Improving the Security in Your Office

Which Alarm Systems Are Best in the Home?

by Wilma Rhodes

There are many different types of security devices you could install in your home. Anything, from window alarms to lights that turn on when they detect movement outside, is great for beefing up domestic security. However, these are not alarm systems in their own right — they are merely individual devices that can play their part within a wider installation. Professionally installed alarm systems, on the other hand, provide a great deal more security and can be tailored to meet your individual household circumstances. Which one is likely to be the best fit in your home?

  • Wired Alarms

There are various types of burglar alarms that are wired. One common type will connect to the phone network so that a security firm or the police will be notified if your home alarm sounds. This way, even if the power is cut to your home, the message that someone is attempting to break into your home will still get through. Of course, it is possible to cut through telephone cables, too. However, with most wired alarm systems, doing so will generate a fault that means the alarm will sound anyway.

  • Wireless Alarms

These systems often make use of home Wi-Fi technology to communicate. One of the major advantages of using wireless technology — Wi-Fi is one of many that security systems use — is that you do not have to chase out cables into your walls. Even better, there are no wires running over surfaces that might get cut.

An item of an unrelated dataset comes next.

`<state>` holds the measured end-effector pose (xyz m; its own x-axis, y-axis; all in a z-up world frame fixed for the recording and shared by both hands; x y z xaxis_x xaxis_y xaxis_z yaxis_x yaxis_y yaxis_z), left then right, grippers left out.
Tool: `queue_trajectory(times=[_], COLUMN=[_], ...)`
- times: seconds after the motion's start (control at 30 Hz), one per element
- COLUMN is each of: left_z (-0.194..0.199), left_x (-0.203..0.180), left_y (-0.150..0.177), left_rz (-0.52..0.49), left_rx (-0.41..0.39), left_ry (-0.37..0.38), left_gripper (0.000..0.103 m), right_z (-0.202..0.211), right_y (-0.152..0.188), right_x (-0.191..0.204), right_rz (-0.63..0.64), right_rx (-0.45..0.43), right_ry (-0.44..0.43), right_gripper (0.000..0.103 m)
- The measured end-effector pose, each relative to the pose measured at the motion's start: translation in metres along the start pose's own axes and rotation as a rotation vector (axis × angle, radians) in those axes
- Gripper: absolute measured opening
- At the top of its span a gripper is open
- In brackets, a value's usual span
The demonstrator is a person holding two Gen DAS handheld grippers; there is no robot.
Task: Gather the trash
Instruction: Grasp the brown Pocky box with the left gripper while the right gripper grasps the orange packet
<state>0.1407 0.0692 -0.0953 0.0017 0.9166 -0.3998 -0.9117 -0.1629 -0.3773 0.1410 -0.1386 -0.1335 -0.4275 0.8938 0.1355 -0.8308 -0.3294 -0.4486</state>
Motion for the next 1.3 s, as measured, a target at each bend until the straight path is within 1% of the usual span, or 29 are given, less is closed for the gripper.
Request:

With a wireless system able to sound the alarm in your home, all of the sensors and motion detection devices can be installed anywhere you like and even moved around. So long as they are within range of the alarm system's control unit, you have much greater flexibility.

  • Pet-Friendly Alarms

Since many types of alarms will be set off by movement, having dogs and cats in your home can make you think that a home alarm system is not for you. However, some manufacturers have come up with elegant solutions to the problem of pets moving about. Most work by sensing the heat signatures of particular animals and only sounding the alarm when they detect something larger or warmer than a pet dog or cat. Of course, if you have a very large pet, then this still may not work. If so, using a combination of a pet-friendly alarm and a zonal system will probably be the best way forward.